Как такое вообще можно выдумать?
А вот показания обвиняемых, бывших охранников лагеря, как они без смысла заставляли изможденных людей таскать по полю камни, как устраивались демонстративно-показательные расстрелы, как ежедневно к «отбойному» столбу, стоящему посредине лагеря, привязывали одну жертву и показательно забивали ее насмерть плетьми из бычьей кожи, переплетенной стальной проволокой. Развлечения ради…
Жертва группового убийства на Северной стороне, Тимофей Кондратьев тоже побывал у этого «отбойника», вот его показания на суде. Чудом спасся. Одноглазый шуцман, которого сами полицаи за жестокость прозвали «Шайтаном», все норовил попасть человеку кончиком плети по глазам. Жаждал отомстить за свое собственное увечье. А Тимофей, прикованный к столбу, все крутился да изворачивался. Шайтан и зубы ему повыбивал, и ребра переломал, ключицу надвое, а по глазам попасть все никак не мог!
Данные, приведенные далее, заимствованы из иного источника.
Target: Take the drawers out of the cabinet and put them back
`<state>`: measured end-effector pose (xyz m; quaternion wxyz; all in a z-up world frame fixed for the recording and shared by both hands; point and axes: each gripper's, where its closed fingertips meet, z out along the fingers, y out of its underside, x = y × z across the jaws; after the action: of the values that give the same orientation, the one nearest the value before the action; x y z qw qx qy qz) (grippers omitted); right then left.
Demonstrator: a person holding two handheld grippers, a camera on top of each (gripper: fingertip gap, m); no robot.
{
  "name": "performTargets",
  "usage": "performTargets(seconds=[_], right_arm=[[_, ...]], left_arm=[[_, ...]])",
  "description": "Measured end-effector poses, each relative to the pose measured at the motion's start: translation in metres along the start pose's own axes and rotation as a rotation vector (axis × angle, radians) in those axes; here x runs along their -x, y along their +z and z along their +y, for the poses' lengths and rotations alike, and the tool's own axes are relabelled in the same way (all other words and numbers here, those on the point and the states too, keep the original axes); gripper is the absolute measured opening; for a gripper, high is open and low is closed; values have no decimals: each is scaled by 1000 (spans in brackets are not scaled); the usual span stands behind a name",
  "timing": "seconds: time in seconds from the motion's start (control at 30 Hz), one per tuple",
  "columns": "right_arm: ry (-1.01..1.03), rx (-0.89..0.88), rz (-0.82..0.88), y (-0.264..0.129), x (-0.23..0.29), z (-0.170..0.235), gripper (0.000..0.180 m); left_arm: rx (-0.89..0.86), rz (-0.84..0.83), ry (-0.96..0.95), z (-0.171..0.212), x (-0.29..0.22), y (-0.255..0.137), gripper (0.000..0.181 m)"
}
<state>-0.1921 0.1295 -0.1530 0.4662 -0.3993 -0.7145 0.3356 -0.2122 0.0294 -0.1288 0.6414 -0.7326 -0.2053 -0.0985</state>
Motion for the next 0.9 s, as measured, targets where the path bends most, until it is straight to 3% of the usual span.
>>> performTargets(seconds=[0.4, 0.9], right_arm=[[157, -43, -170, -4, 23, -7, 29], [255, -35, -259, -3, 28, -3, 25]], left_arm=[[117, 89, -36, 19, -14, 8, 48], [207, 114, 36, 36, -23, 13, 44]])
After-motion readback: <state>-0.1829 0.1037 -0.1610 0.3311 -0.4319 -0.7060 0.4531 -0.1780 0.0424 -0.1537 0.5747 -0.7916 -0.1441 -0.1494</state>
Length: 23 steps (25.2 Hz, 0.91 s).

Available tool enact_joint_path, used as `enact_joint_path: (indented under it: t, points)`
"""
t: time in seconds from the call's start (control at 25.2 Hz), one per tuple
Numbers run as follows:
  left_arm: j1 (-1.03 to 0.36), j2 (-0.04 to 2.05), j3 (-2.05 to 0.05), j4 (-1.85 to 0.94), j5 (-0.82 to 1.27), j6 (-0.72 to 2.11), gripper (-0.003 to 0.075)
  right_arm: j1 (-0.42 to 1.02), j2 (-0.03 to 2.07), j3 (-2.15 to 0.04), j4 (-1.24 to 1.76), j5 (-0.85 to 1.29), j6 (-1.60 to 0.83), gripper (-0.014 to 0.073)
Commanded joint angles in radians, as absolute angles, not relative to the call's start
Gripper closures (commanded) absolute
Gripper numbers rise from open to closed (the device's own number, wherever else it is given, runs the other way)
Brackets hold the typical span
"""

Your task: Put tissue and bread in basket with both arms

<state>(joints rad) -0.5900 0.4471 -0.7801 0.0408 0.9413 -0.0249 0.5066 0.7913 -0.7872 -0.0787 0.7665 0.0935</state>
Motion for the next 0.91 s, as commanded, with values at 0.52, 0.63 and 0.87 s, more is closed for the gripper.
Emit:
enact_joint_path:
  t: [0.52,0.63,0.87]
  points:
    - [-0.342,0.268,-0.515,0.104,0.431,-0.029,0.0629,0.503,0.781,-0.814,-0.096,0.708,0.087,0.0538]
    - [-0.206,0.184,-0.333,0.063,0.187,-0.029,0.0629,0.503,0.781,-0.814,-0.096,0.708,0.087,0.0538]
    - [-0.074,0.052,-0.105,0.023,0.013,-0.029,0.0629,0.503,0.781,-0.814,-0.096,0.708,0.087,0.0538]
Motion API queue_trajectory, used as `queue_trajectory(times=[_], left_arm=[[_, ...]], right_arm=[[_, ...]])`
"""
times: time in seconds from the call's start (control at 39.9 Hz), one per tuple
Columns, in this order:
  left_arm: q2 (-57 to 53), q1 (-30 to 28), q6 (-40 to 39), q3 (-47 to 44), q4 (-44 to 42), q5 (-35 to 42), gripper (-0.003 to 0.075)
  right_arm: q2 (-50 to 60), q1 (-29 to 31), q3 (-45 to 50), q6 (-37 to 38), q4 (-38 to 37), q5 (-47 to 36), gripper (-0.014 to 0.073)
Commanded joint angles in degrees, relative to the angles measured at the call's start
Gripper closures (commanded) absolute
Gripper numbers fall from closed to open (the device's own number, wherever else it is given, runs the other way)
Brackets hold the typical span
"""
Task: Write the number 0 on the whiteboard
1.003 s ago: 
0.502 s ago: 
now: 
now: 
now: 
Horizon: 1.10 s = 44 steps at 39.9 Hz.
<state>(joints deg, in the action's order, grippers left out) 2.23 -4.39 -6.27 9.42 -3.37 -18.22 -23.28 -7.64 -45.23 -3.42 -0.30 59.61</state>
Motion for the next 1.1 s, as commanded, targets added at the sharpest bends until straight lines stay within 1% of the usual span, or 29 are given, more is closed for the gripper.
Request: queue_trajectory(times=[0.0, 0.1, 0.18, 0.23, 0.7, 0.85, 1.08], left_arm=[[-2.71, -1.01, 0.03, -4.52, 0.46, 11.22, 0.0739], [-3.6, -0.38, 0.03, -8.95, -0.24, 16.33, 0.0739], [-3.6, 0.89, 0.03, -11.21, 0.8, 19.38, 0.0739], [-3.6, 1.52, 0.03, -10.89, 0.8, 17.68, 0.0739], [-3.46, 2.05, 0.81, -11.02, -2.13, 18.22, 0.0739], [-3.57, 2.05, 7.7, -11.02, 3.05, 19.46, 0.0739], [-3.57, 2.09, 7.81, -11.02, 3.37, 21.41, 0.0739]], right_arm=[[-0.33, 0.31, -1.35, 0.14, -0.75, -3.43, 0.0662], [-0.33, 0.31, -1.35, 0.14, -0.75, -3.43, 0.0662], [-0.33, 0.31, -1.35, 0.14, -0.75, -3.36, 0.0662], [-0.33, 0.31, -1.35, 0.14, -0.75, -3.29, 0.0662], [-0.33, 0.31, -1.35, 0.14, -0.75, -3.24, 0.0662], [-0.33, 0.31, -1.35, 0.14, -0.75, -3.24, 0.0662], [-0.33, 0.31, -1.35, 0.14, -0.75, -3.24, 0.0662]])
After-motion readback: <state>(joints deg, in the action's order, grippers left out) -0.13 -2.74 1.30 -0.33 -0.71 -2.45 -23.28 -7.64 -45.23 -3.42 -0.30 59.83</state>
Бездыханного, полумертвого Тимофея оттащили в барак и бросили на пол помирать. А утром в барак зашел комендант лагеря обершарфюрер СС Карл Шпекман и вдруг неожиданно приказал отвезти избитого узника в городской лазарет. Немец, скорей всего, сам был в шоке от жестокости собственных подчиненных. А из лазарета парню помогли бежать подпольщики – вынесли его под видом умершего, а затем переправили в горы к партизанам.
Придумано?
Чудом повезло парню, которому тогда было сколько? Семнадцать лет! Мальчишка, которого просто во время облавы случайно зацепили полицаи. С улицы забрали – не понравился он им чем-то.
И для того ли ему тогда повезло, чтобы его какое-то животное через тридцать лет, в мирное уже время, зверски растерзало? Вместе с семьей. Вместе с женой и дочерью! Уму непостижимо. Получается, догнала мужика война! Настигла, когда он и не ждал. Когда страшные свои мучения в концлагере готов уже был забыть, как кошмарный сон. И не говорите, что это сотворил пьяный односельчанин. Это сделала война! Пулей на излете, шальным осколком от взрыва, ошметками людской изуверской злобы, уже безвластной, но не ставшей от этого менее опасной.